The doctor straightened. “I thought I recognized your voice.” He stepped forward. It took her a moment to place him; nondescript brown hair, a pleasant face, and the ubiquitous white jacket went a long way toward making him anonymous.
Then she remembered. “Dr. Stillman.” She shifted her bundle under her arm and shook his hand. “How are you? What are you doing up here?”
“One of my older patients had a bad fall,” he said. “Broke her hip.” He gestured toward Clare’s clericals. “Look at you. You can sure tell you’re a minister now. You were a lot more casual when you brought your friend in. How’s he doing?”
“I haven’t seen him since then,” she said. “He’s been keeping pretty busy investigating Dr. Rouse’s disappearance.”
Dr. Stillman shook his head. “Bad business. You just don’t expect something like that to happen in this area. Especially to a man as well respected as Allan Rouse. Lord only knows how they’re going to staff the clinic with him gone.”
“Not to sound like a Monty Python sketch, but he’s not dead yet.”
Dr. Stillman looked at her. “When people go missing in the Adirondacks for two weeks in winter, they don’t walk out again.” He gestured toward the elevator in the middle of the hall. “You headed out? I’ll walk with you.” He came around the work counter and fell into step beside her. “I’ve heard that there was a woman with him who was involved in his disappearance.”
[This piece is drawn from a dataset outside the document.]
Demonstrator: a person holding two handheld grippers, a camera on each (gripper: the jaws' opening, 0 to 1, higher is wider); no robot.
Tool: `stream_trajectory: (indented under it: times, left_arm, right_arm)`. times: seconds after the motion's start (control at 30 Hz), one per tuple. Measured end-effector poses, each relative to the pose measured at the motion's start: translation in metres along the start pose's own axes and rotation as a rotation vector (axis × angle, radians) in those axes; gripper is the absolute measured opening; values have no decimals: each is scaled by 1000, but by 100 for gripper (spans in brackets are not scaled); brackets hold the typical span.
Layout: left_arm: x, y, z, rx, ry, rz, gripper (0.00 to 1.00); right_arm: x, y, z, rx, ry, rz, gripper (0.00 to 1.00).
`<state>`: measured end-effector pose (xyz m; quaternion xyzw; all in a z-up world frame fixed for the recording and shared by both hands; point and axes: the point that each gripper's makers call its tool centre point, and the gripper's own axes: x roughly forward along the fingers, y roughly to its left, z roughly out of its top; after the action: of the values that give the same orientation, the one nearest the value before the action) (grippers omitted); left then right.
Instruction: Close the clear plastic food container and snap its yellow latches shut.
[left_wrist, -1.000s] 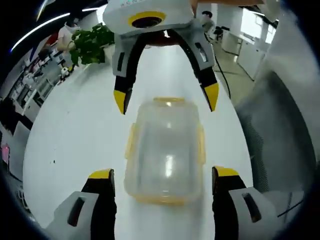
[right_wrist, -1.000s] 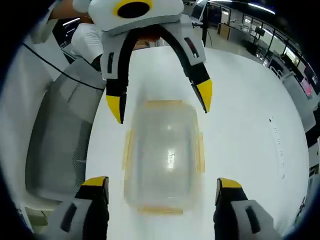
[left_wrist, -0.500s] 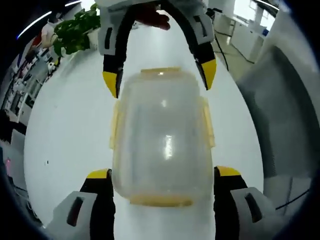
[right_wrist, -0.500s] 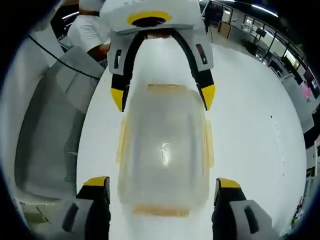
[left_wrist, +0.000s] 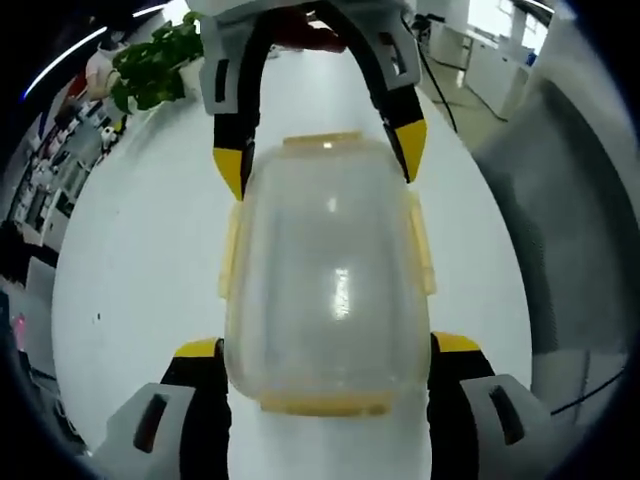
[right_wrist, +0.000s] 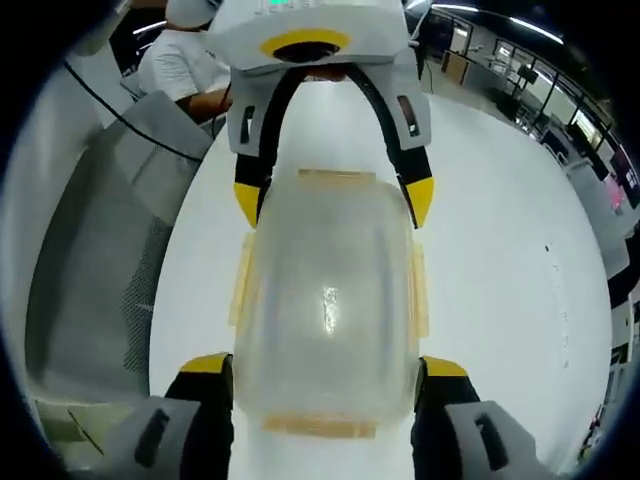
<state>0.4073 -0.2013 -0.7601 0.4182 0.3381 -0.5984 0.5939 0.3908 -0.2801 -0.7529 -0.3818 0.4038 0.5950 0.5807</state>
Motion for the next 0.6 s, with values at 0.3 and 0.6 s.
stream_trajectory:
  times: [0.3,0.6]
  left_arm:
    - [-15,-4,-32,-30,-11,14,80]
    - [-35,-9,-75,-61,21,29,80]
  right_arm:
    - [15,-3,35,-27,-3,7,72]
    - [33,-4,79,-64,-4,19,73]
“There was a woman with him, but it’s not what it sounds like. She was a former patient of his. Or rather, her children were. She’d been picketing the clinic. She thinks the preservative in their vaccinations caused her son’s autism.”
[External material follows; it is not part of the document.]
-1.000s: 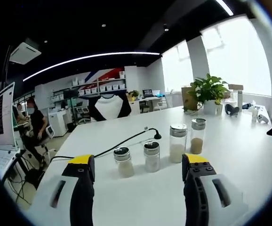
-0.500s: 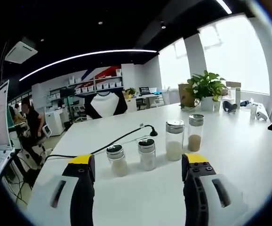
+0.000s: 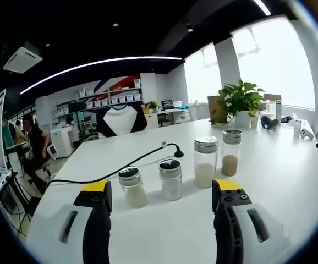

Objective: Rotate the seasoning bottle until the label or dispensing opening points toward the visible target arrow and the bottle remains upright within the marked orientation range

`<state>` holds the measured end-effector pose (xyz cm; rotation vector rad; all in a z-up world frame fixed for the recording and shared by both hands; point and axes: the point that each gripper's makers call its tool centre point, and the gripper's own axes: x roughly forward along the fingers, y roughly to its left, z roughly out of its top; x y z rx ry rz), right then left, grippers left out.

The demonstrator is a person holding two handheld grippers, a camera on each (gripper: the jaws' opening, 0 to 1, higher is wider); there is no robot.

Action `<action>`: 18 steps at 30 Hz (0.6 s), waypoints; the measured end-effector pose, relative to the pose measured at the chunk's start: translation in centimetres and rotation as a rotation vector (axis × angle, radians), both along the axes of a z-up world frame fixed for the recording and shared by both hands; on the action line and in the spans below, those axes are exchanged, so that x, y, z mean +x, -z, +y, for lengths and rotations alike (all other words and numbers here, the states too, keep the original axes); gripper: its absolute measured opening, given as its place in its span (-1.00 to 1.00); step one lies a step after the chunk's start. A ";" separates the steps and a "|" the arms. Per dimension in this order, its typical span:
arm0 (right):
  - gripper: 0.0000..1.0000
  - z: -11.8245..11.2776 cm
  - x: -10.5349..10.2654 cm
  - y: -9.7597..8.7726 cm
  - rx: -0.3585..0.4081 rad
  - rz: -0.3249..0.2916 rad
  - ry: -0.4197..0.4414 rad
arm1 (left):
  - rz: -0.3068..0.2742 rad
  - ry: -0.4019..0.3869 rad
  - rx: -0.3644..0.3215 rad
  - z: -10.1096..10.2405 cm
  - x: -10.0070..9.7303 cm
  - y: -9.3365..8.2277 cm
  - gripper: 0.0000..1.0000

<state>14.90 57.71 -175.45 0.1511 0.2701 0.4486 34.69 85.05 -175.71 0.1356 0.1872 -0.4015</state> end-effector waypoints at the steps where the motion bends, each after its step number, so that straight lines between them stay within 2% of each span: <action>1: 0.19 0.0 0.0 0.0 -0.001 -0.001 0.001 | 0.003 -0.002 0.001 0.1 0.2 0.2 0.57; 7: 0.19 -0.6 0.2 -0.2 -0.010 -0.001 0.009 | 0.011 -0.060 0.021 1.7 2.7 1.5 0.57; 12: 0.18 -2.1 0.0 -1.0 -0.013 -0.016 0.046 | 0.026 -0.079 -0.026 2.9 4.3 1.9 0.53; 18: 0.18 -3.2 -0.2 -0.9 -0.024 -0.010 0.071 | 0.029 -0.099 -0.035 3.6 6.3 2.4 0.47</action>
George Stillman’s whole face opened up in understanding. “That woman. Oh, Lord, yes, she was over here at the hospital, too. Total nut job. What did she do, drag him out there to kill him?”
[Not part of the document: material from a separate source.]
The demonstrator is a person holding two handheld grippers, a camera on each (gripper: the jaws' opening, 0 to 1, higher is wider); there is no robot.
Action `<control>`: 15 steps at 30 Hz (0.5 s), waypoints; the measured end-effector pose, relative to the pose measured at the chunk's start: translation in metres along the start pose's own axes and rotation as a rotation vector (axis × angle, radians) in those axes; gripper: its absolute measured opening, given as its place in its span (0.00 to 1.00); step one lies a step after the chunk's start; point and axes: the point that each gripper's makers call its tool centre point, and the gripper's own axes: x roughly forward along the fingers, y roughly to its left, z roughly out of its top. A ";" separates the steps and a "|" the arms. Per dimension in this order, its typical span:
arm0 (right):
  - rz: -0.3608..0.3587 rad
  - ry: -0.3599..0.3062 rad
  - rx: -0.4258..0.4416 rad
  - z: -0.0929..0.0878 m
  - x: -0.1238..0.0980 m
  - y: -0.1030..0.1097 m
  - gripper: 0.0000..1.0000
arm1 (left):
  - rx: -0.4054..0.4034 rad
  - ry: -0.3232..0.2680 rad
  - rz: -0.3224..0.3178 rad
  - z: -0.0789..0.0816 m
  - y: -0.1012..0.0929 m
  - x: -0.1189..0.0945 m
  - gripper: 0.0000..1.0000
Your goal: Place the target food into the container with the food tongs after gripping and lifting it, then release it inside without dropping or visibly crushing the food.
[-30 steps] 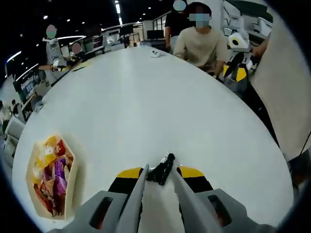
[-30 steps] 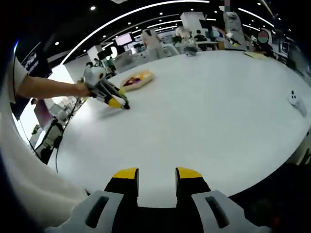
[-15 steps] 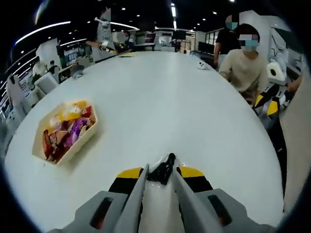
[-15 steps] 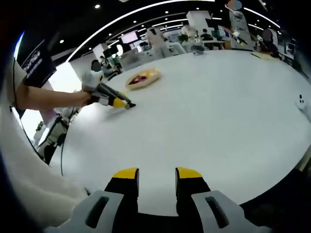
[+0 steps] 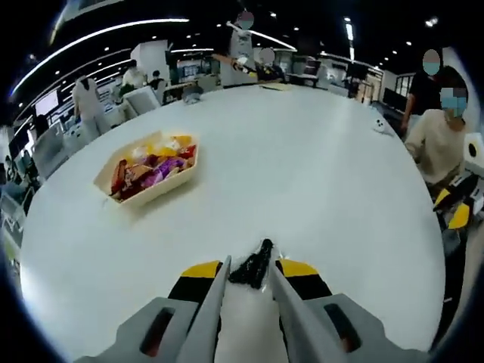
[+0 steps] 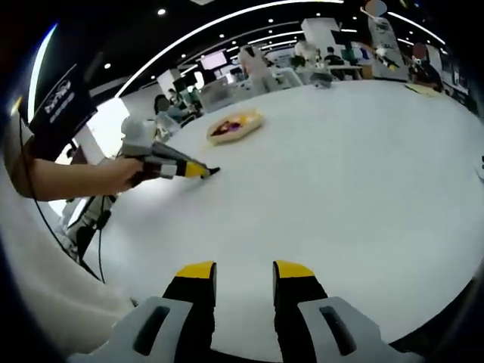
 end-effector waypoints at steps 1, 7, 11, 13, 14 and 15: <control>-0.026 -0.001 0.007 -0.001 -0.007 -0.007 0.30 | 0.086 0.066 -0.036 -0.009 0.003 0.006 0.26; -0.101 0.020 0.021 -0.015 -0.023 -0.015 0.30 | 0.277 0.196 -0.188 -0.029 -0.006 0.026 0.26; -0.203 -0.001 0.108 -0.033 -0.046 -0.024 0.30 | 0.376 0.200 -0.233 -0.016 0.014 0.053 0.27; -0.214 0.004 0.113 -0.033 -0.048 -0.022 0.30 | 0.407 0.218 -0.260 -0.018 0.017 0.069 0.27; -0.215 0.002 0.111 -0.031 -0.048 -0.022 0.30 | 0.412 0.225 -0.270 -0.020 0.014 0.070 0.27; -0.217 -0.001 0.113 -0.027 -0.046 -0.024 0.30 | 0.406 0.247 -0.288 -0.030 0.008 0.071 0.27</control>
Clare looked at him, surprised. “I doubt it. He’s the one who asked her to meet him. He wanted her to see the graves of some children who died of diphtheria in 1924.”
Dr. Stillman stopped in front of the elevator and mashed the button. “Really? And the graves were around here? I wonder if they might have been my grandfather’s patients. He lost quite a few to diphtheria in the early twenties. Couldn’t persuade people to take the serum. They used to think gargling and nose sprays would get rid of it.” He rolled his eyes.
“How do you know about it?”
He looked at her as if she were soft in the head. “Diphtheria? I studied it in med school.”
“No, I mean about your grandfather. And his patients. Did he used to talk about them?”
Dr. Stillman shook his head. “He died in ’48, before I was born. But he was a lifelong diarist. My dad kept every volume and passed them on to me.” The elevator doors whooshed open and they stepped inside. “I’ve read them all at least twice. Incredible insight into life in the early years of the twentieth century and what it was like to be a country doctor. Someday I’m going to work them into a publishable form.” He grinned. “Like when I’m retired.”
Clare rested her balled-up alb and leather case against her hip. She tamped down the electrical surge that had flashed through her at the mention of the diaries. “Do you think I could take a look at them? The ones from 1924?”
The doors chimed and opened. Dr. Stillman gave her the soft-in-the-head look again. “Why?”